– Не сомневаюсь в глубине его скорби, – ответил Уинстон. – В детстве тетя Эмма заменила ему мать.
– Мерри потом перезвонила нам в контору, – сказала Эмили. – О'Нилы выезжают сюда около девяти часов.
– Кстати, я пытался связаться с Шейном. Он сегодня должен вернуться из Испании. – Уинстон пристально посмотрел на Полу. – Но когда я позвонил в его лондонский офис без четверти семь, никто не снял трубку. Наверное, я его не застал…
– А я застала, – перебила его Пола. – В шесть. Он как раз приехал из аэропорта. Сейчас он едет на машине в Йоркшир. Он прибудет прямо сюда около одиннадцати.
Раздался стук в дверь, и в гостиную вошла Хильда.
– Простите, мисс Пола, но я уже приготовила на сегодняшний вечер обычные холодные закуски, как всегда, по пятницам. Ну, еще пока вы мне не позвонили… – Экономка запнулась и прикрыла рот рукой. Затем она восстановила дыхание и срывающимся голосом закончила: —…и не сказали о смерти миссис Харт. – Она беспомощно уставилась на Полу, не в силах вымолвить больше ни слова.
– Прости, Хильда, но мне не хочется есть. – Пола взглянула на Эмили с Уинстоном. – А вы? – Оба отрицательно покачали головами. – Пожалуй, сегодня мы обойдемся без обеда. Но все равно спасибо, Хильда.
– О, я все прекрасно понимаю, мисс Пола. – Хильда обвела всех грустным взглядом. – Честно говоря, кусок в горло не лезет, – прошептала она и удалилась.
– Наша Хильда, как всегда, сама искренность, – заметил Уинстон. Он встал, подошел к буфету и налил себе еще порцию виски с содовой. Затем резко обернулся, поглядел сначала на жену, затем на Полу и задумчиво протянул: – Мои слова могут показаться странными, даже противоестественными, но теперь, после смерти тети Эммы, я ощущаю ее присутствие даже острее, чем раньше. И только потому, что я сейчас нахожусь здесь, в ее любимой комнате. Она… ну, она просто рядом со мной.
Эмили усердно закивала головой:
– В твоих словах нет ничего противоестественного. Только сегодня вечером, по пути сюда, мы с Полой говорили о том же.

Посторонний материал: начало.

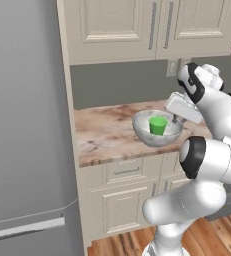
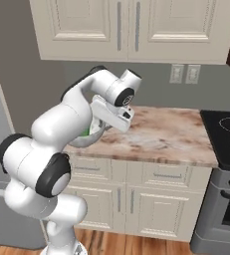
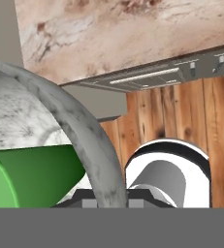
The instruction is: Place the cup inside the bowl on the dining table and move the bowl to any counter.
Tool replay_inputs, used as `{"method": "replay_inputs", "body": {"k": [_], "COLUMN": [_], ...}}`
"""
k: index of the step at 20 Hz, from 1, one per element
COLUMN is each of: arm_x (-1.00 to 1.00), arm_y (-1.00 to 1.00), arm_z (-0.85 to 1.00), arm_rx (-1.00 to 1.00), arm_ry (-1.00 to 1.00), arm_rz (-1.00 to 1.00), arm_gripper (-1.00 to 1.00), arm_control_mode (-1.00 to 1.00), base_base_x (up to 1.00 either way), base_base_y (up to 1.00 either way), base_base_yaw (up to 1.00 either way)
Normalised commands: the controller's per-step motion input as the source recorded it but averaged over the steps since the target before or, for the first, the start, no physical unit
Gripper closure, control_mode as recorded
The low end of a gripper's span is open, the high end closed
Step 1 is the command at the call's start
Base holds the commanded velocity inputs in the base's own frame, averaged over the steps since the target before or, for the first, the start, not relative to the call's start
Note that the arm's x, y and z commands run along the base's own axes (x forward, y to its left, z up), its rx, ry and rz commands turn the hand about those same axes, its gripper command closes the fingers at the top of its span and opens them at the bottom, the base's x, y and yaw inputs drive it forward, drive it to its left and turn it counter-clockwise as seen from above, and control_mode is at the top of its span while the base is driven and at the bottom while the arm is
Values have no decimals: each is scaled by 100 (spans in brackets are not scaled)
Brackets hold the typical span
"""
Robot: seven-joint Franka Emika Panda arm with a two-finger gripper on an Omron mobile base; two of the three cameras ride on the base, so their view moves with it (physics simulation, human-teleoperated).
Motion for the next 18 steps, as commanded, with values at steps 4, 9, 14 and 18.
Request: {"method": "replay_inputs", "body": {"k": [4, 9, 14, 18], "arm_x": [0, 0, 0, 0], "arm_y": [0, 0, 0, 0], "arm_z": [0, 0, 0, 0], "arm_rx": [0, 0, 0, 0], "arm_ry": [0, 0, 0, 0], "arm_rz": [0, 0, 0, 0], "arm_gripper": [100, 100, 100, 100], "arm_control_mode": [100, 100, 100, 100], "base_base_x": [21, 2, 0, 0], "base_base_y": [0, 0, 0, 0], "base_base_yaw": [0, 0, 0, 0]}}
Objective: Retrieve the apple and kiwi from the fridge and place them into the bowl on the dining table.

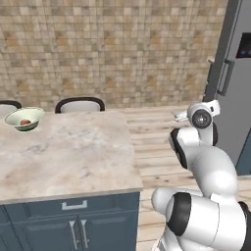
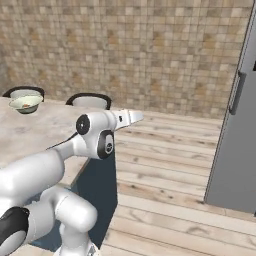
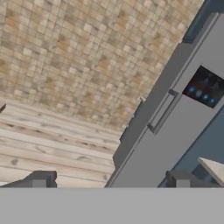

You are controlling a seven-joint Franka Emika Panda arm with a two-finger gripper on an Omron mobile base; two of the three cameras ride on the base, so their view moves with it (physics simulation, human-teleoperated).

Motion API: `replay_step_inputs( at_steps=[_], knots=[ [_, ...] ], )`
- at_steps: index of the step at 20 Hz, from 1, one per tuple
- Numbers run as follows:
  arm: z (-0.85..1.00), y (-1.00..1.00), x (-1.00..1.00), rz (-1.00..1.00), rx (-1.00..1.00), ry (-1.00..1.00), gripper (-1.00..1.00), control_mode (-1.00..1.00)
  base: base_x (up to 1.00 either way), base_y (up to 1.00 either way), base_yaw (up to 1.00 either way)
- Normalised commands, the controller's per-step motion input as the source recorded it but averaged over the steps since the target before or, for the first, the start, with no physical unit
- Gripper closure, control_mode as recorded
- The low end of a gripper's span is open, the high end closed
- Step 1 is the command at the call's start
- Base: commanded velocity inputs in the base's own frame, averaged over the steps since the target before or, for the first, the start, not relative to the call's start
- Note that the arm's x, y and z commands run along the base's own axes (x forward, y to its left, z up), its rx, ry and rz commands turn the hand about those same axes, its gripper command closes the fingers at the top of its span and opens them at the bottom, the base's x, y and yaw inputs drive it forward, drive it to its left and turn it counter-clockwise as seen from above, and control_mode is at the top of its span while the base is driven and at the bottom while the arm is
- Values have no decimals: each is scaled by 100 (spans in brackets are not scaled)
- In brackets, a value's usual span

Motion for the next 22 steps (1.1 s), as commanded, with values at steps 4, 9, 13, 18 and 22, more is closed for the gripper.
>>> replay_step_inputs(
  at_steps=[4,9,13,18,22],
  knots=[
    [0,0,0,0,0,0,-100,100,82,-9,5],
    [0,0,0,0,0,0,-100,100,47,-12,0],
    [0,0,0,0,0,0,-100,100,23,-13,0],
    [0,0,0,0,0,0,-100,100,11,-20,0],
    [0,0,0,0,0,0,-100,100,0,-34,0]
  ],
)
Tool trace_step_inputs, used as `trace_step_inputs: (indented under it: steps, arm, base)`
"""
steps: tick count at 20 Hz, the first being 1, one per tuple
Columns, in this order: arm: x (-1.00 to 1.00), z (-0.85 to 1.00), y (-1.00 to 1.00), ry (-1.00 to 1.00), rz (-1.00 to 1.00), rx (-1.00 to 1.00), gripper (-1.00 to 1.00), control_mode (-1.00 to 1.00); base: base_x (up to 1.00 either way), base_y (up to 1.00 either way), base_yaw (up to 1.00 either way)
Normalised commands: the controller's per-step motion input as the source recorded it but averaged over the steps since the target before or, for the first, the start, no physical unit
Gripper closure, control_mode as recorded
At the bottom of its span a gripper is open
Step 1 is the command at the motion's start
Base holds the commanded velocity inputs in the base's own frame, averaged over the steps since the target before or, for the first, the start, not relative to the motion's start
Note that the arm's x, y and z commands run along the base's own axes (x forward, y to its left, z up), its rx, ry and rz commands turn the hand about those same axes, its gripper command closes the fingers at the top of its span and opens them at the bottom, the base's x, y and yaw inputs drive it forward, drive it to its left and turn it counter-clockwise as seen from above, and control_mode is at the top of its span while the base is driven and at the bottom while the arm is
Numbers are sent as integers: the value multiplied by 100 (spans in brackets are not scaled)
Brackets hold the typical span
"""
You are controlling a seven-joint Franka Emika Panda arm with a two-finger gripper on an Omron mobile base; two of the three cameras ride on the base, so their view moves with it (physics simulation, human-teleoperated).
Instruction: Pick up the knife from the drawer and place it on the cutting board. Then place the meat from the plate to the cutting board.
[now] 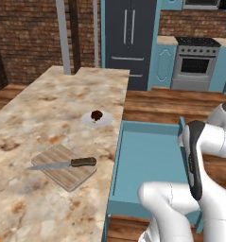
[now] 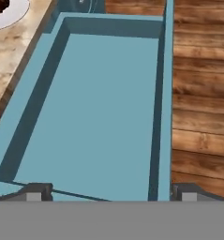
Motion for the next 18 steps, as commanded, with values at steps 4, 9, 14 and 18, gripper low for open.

Некоторое время Пола молча сидела в задумчивости, затем тихо произнесла:
– Мы все чувствуем ее присутствие потому, что она действительно с нами, Уинстон. Она здесь – всюду. И внутри нас тоже Она вылепила нас и дала нам столько своего, что все мы полны ею. – Милая и теплая улыбка вдруг озарила ее усталое лицо. – До конца наших дней бабушка останется с каждым из нас. Поэтому в каком-то смысле она никогда не умрет окончательно. Благодаря нам Эмма Харт останется жить вечно.
Похороны Эммы Харт, в соответствии с ее последней волей, состоялись в Рипонском соборе. Они начались в час дня в первый вторник после ее смерти.
На похоронах присутствовали все члены ее семьи, друзья, коллеги, сотрудники и большая часть жителей деревни Пеннистоун-ройял, где она провела более тридцати лет своей жизни. Собор оказался забит до отказа, и если среди собравшихся и нашлось несколько человек, не проливших ни слезинки, то они затерялись среди множества искренне горевавших и плакавших.
Шесть человек, назначенных ею самой, пронесли гроб к алтарю. Трое из них – ее внуки, Филип Макгилл-Эмори, Александр Баркстоун и Энтони Стэндиш, герцог Дунвейл, а другие трое – внучатый племянник Уинстон Харт, а также Шейн О'Нил и Майкл Каллински, внуки двух лучших друзей ее юности.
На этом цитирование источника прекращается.